PROMPT. Once you reach the line containing "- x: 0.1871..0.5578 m" in the entries below, write out that line and each one after it down to the line containing "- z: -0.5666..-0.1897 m", exactly and with nothing added.

WORKING DATA.
________
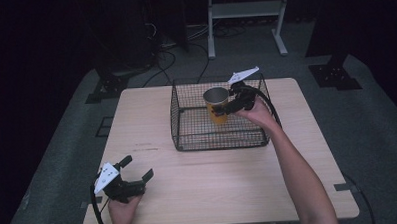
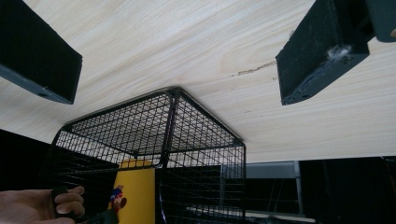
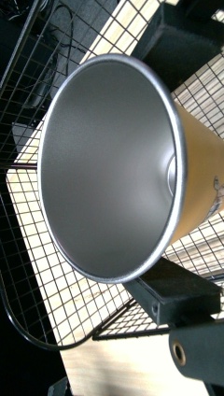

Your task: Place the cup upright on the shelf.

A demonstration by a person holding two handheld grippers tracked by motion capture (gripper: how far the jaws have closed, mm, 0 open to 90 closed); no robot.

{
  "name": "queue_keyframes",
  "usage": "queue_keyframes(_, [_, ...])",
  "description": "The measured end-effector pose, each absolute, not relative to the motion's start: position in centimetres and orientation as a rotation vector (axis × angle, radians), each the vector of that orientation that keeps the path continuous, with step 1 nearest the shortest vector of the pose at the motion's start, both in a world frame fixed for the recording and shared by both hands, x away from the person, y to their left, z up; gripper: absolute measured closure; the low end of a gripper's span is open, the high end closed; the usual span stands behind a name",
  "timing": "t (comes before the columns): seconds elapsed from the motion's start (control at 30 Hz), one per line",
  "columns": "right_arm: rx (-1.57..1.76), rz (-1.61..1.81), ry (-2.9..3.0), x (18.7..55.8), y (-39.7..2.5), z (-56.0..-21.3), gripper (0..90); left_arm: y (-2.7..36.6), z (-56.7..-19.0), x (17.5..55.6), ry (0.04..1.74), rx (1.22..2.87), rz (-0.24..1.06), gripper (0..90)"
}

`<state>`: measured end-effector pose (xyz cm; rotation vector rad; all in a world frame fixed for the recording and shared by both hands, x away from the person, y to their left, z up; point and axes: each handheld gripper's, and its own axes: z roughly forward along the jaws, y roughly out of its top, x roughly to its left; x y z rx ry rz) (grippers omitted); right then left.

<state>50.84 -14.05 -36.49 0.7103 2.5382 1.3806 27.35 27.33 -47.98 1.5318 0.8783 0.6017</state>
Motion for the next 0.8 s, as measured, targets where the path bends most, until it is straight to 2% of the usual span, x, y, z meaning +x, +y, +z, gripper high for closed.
queue_keyframes(0.8, [0.730, 1.179, 2.636, 51.9, -12.5, -39.9, 13.4, 27.5, -48.0, 27.3, 0.878, 1.518, 0.605, 0.0])
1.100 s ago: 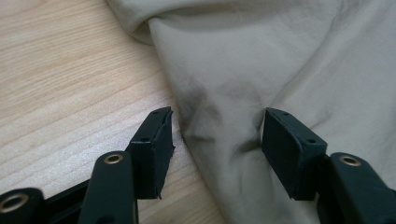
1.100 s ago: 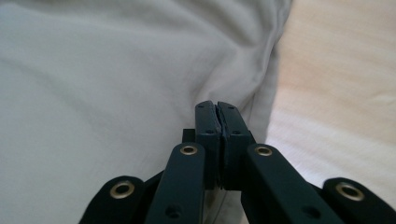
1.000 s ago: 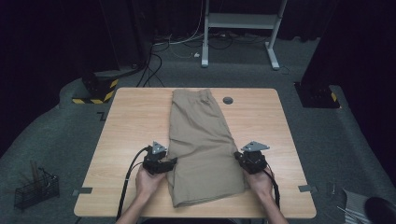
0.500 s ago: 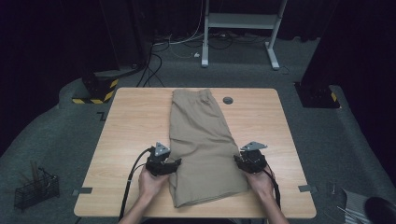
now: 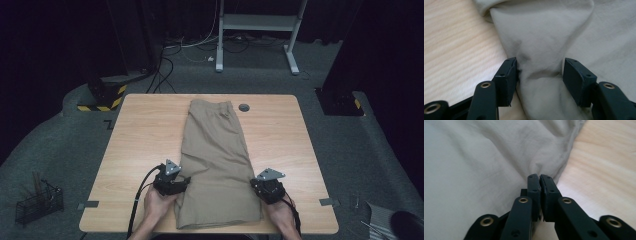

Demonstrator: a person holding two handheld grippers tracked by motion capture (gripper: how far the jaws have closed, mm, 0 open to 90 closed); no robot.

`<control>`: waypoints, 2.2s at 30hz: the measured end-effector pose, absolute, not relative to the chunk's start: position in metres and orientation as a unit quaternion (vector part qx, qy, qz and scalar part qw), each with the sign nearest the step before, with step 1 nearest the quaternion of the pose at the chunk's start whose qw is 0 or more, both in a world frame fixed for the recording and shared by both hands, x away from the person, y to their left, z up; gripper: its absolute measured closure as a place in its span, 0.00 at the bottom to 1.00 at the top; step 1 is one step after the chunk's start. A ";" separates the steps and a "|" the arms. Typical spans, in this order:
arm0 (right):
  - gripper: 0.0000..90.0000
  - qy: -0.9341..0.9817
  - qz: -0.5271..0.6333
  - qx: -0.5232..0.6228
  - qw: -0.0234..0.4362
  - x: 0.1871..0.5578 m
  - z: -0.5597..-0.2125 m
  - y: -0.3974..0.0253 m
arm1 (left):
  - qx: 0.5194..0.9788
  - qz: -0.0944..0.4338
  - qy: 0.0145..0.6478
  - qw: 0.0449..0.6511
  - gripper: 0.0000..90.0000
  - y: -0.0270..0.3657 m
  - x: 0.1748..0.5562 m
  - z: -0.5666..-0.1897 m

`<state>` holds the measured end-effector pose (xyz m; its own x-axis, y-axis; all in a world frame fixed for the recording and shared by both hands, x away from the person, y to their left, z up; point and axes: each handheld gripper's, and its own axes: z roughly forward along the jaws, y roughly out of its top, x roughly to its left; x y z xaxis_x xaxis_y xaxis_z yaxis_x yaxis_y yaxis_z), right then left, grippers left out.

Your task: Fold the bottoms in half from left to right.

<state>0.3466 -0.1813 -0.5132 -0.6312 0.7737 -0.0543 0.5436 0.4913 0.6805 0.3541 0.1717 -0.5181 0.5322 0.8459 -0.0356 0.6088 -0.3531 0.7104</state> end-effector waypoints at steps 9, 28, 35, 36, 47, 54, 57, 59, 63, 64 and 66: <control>0.75 0.809 0.357 0.421 0.204 0.384 -0.500 -0.176 | 0.784 0.178 0.458 0.380 0.49 0.167 0.371 -0.510; 0.79 0.801 0.370 0.430 0.192 0.404 -0.492 -0.179 | 0.791 0.171 0.455 0.371 0.50 0.167 0.374 -0.511; 0.80 0.798 0.360 0.452 0.172 0.448 -0.501 -0.154 | 0.792 0.172 0.462 0.361 0.47 0.163 0.384 -0.521; 0.89 0.803 0.352 0.451 0.168 0.453 -0.505 -0.152 | 0.792 0.175 0.461 0.361 0.48 0.163 0.383 -0.521; 0.76 0.790 0.331 0.467 0.218 0.451 -0.507 -0.168 | 0.796 0.173 0.460 0.353 0.52 0.166 0.374 -0.519; 0.74 0.805 0.364 0.413 0.224 0.426 -0.503 -0.154 | 0.780 0.188 0.456 0.385 0.54 0.162 0.393 -0.508; 0.72 0.817 0.353 0.405 0.210 0.425 -0.510 -0.148 | 0.788 0.179 0.456 0.372 0.54 0.157 0.402 -0.511; 0.69 0.821 0.345 0.413 0.189 0.427 -0.517 -0.148 | 0.795 0.172 0.455 0.362 0.54 0.157 0.403 -0.516; 0.64 0.820 0.353 0.415 0.177 0.416 -0.519 -0.151 | 0.794 0.164 0.458 0.366 0.52 0.164 0.392 -0.520; 0.63 0.822 0.348 0.415 0.178 0.412 -0.519 -0.149 | 0.797 0.165 0.454 0.364 0.52 0.165 0.386 -0.520; 0.60 0.830 0.341 0.405 0.178 0.401 -0.518 -0.147 | 0.806 0.174 0.441 0.354 0.52 0.164 0.374 -0.520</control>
<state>0.4013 -0.1473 -0.5182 -0.6091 0.7928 -0.0184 0.5504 0.4393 0.7100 0.3739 0.1643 -0.5201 0.5499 0.8346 -0.0329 0.5884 -0.3591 0.7245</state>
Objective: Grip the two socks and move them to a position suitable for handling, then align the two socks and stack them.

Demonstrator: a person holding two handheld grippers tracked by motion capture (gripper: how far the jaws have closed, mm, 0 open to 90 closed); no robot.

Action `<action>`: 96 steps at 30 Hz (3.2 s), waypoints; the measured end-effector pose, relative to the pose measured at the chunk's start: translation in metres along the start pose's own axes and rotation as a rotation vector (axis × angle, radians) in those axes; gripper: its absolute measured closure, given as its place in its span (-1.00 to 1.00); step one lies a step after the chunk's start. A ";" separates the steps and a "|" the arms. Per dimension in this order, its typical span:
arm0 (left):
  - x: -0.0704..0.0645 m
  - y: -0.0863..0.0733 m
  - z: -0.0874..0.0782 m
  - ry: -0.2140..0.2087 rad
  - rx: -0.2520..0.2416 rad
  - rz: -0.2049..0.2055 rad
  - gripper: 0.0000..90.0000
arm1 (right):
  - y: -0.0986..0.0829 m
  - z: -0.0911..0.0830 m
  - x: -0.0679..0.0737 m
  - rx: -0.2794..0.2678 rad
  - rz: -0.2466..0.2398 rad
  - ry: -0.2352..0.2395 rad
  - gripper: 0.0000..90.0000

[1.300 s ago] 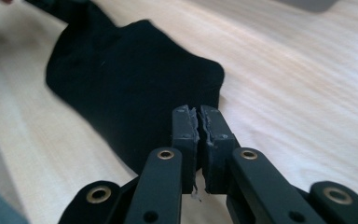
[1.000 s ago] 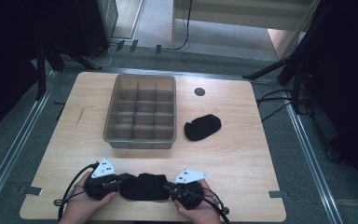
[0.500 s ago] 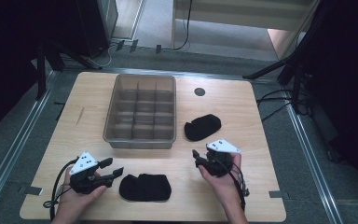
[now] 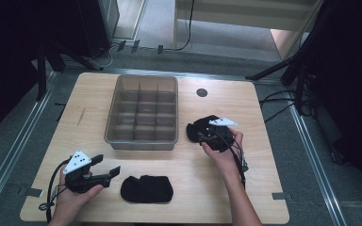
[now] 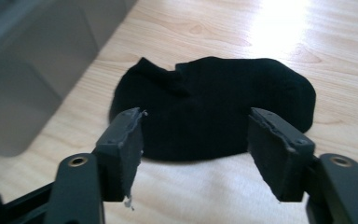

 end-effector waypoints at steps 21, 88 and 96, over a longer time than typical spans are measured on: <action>0.007 0.002 -0.002 0.015 -0.005 -0.012 -0.79 | -0.005 0.049 -0.015 0.158 0.008 -0.040 -0.30; -0.023 0.005 0.000 -0.073 -0.002 0.003 -0.68 | -0.023 -0.119 0.184 -0.042 0.090 0.389 0.82; -0.026 0.006 -0.004 -0.101 -0.001 0.020 -0.42 | -0.024 -0.111 0.195 -0.071 0.022 0.396 0.14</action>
Point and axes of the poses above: each handheld gripper's, and its own axes: z roughly forward along the jaws, y roughly out of its top, x roughly to its left, the point moved 10 cm from there along z, roughly forward along the jaws, and after that the axes turned 14 degrees about -x, right-handed, at the moved point
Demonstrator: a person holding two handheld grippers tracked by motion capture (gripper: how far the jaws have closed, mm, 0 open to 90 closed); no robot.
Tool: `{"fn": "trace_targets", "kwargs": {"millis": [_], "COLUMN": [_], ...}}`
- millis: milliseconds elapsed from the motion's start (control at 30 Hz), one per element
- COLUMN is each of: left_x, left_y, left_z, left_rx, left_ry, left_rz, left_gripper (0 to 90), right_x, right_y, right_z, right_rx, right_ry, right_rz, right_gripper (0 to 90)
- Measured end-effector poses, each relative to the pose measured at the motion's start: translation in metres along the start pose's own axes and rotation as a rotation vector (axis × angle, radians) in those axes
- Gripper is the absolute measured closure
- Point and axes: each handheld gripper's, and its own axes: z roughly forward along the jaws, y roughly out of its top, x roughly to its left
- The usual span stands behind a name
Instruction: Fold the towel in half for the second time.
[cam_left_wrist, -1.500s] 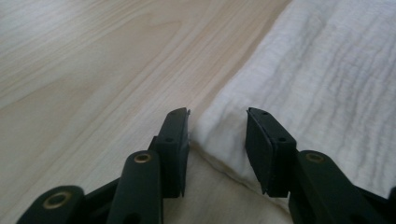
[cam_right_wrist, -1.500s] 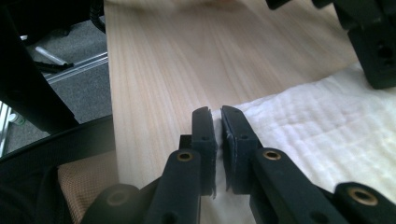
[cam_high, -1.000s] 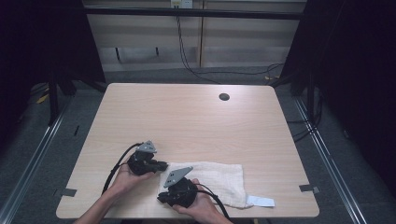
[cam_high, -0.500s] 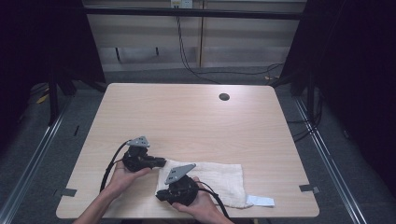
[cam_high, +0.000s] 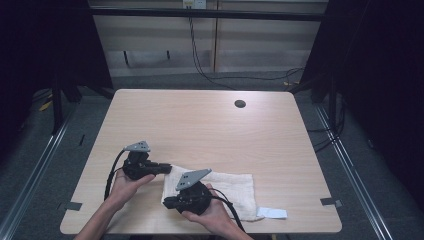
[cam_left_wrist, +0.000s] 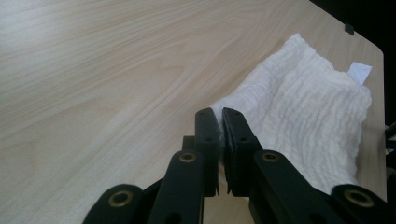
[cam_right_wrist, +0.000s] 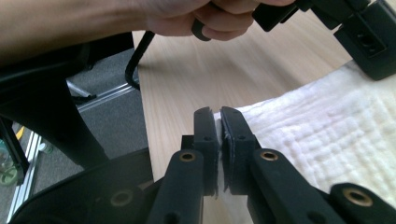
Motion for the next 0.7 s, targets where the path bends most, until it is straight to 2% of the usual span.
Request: {"fn": "trace_targets", "kwargs": {"millis": [67, 200, 300, 533, 700], "left_x": [0.001, 0.0, 0.002, 0.009, 0.012], "left_y": [0.002, 0.008, 0.008, 0.005, 0.008], "left_z": [-0.003, -0.011, -0.017, -0.035, -0.047], "left_rx": [-0.003, -0.047, -0.045, -0.085, -0.106], "left_ry": [0.006, -0.003, 0.017, 0.044, 0.062], "left_rz": [0.001, -0.002, -0.001, -0.039, -0.038], "left_gripper": [85.7, 85.8, 85.8, 85.8, 85.8], "right_x": [-0.001, -0.001, 0.0, 0.001, 0.005], "right_y": [0.003, 0.012, 0.021, 0.04, 0.055], "right_z": [0.002, 0.005, 0.007, 0.009, 0.013], "right_rx": [-0.006, -0.003, -0.004, -0.027, -0.031], "right_ry": [0.004, 0.017, 0.025, 0.028, 0.027], "right_rz": [-0.001, -0.003, -0.02, -0.039, -0.061], "right_gripper": [86.0, 86.0, 86.0, 86.0, 86.0]}}
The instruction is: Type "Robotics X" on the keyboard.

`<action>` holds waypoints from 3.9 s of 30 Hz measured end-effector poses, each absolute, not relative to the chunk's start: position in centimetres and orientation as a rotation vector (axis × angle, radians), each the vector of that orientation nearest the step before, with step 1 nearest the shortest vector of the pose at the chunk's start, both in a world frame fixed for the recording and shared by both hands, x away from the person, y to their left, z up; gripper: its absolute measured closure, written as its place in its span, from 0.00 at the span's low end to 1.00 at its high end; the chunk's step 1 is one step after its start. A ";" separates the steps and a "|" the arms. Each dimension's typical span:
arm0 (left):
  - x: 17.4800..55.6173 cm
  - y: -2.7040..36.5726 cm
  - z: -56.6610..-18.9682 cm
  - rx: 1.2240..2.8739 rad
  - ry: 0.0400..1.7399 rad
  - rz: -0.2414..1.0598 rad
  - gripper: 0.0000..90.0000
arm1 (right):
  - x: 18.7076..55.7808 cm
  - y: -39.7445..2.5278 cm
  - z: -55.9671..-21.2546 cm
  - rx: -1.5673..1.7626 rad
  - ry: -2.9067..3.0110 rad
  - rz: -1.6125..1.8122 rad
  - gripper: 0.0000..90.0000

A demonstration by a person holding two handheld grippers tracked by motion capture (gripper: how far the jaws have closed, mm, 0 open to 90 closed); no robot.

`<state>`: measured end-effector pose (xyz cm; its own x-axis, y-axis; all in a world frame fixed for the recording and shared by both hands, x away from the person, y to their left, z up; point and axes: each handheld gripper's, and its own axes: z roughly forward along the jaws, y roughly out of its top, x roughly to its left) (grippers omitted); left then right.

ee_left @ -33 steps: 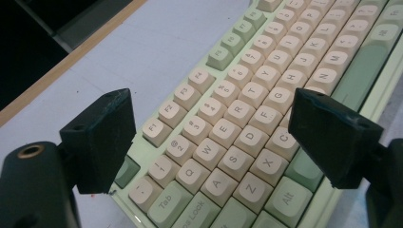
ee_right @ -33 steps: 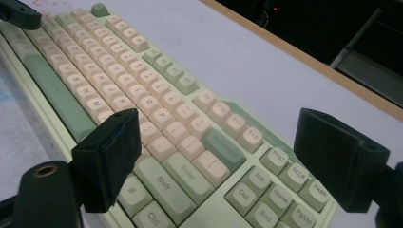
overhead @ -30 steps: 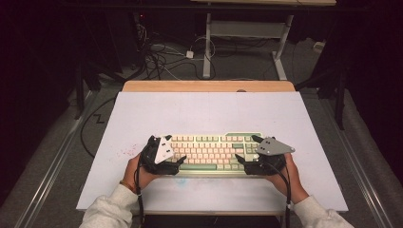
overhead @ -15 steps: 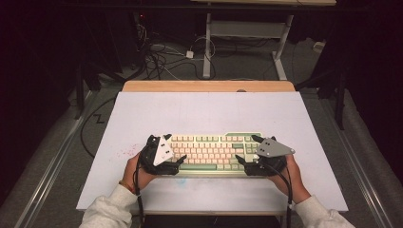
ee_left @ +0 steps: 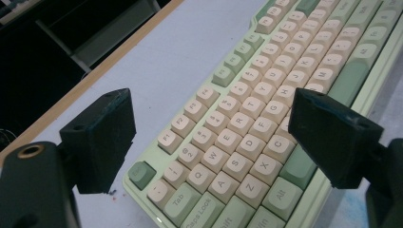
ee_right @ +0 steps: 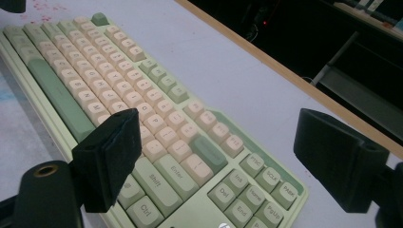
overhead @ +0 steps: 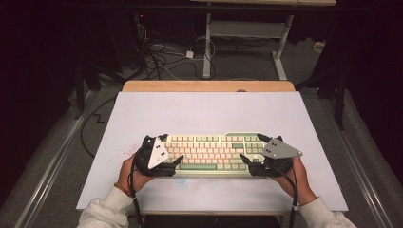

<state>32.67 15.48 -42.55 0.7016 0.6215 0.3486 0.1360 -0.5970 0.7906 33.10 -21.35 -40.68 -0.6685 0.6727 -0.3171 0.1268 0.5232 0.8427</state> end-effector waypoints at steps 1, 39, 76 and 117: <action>32.6 15.6 -42.5 2.128 0.572 0.800 0.17 | 33.0 -21.4 -40.6 0.645 2.124 1.104 0.18; 30.3 19.5 -43.3 2.093 0.582 0.821 0.17 | 30.4 -25.3 -40.1 0.656 2.053 1.081 0.18; 28.6 22.0 -47.5 2.121 0.700 0.801 0.17 | 28.0 -31.0 -45.5 0.863 1.929 1.050 0.19; 28.6 22.4 -47.3 2.095 0.693 0.794 0.17 | 27.6 -29.8 -45.4 0.787 1.938 1.043 0.19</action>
<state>28.56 22.42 -47.32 0.6570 0.6906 0.3024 0.2069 -0.5509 0.8085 27.57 -29.77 -45.44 -0.5013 0.7946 -0.3425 0.1515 0.4703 0.8694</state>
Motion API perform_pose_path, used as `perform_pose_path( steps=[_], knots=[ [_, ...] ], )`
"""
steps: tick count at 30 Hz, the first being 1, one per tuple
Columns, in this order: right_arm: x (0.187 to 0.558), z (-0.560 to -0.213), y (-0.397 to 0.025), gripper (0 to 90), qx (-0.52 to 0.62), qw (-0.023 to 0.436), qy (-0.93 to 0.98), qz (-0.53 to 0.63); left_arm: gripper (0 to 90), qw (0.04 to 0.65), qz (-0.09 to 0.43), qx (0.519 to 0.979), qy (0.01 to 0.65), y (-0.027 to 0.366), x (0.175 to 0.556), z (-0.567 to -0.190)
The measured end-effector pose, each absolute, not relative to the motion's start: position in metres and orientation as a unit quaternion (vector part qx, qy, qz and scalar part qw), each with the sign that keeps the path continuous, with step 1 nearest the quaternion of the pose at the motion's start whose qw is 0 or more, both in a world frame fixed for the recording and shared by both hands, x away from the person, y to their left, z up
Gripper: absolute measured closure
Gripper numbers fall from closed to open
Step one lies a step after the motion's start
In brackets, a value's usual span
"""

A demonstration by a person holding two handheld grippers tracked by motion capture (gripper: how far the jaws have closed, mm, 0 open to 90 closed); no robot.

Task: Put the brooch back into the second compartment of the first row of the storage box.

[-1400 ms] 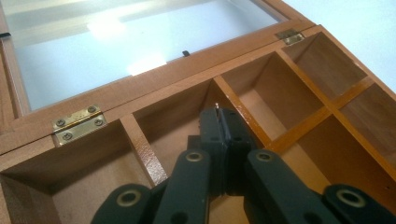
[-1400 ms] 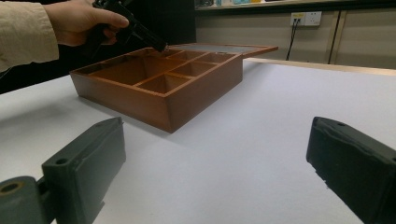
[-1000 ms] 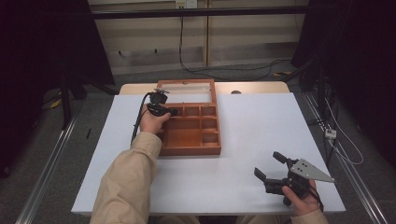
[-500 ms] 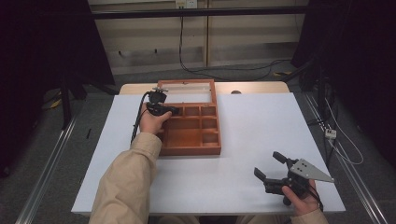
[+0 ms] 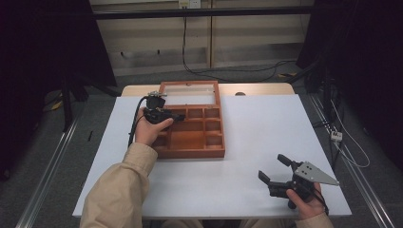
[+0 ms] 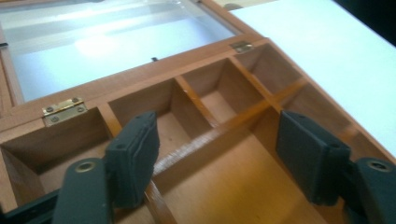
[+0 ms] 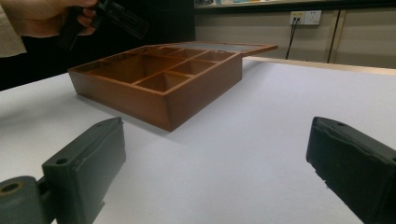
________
FINAL ANSWER.
  - x: 0.1871..0.5578 m
  - z: -0.5597..-0.2125 m
  - y: -0.3974..0.0253 m
arm1 (left):
  - qx: 0.5194..0.9788
  - qz: -0.0944..0.4338
  - qy: 0.0145..0.6478
  - qw: 0.0449..0.6511
  - gripper: 0.0000..90.0000
  - y: -0.0270..0.3657 m
  - x: 0.1748..0.5562 m
  - z: -0.5666..-0.1897 m

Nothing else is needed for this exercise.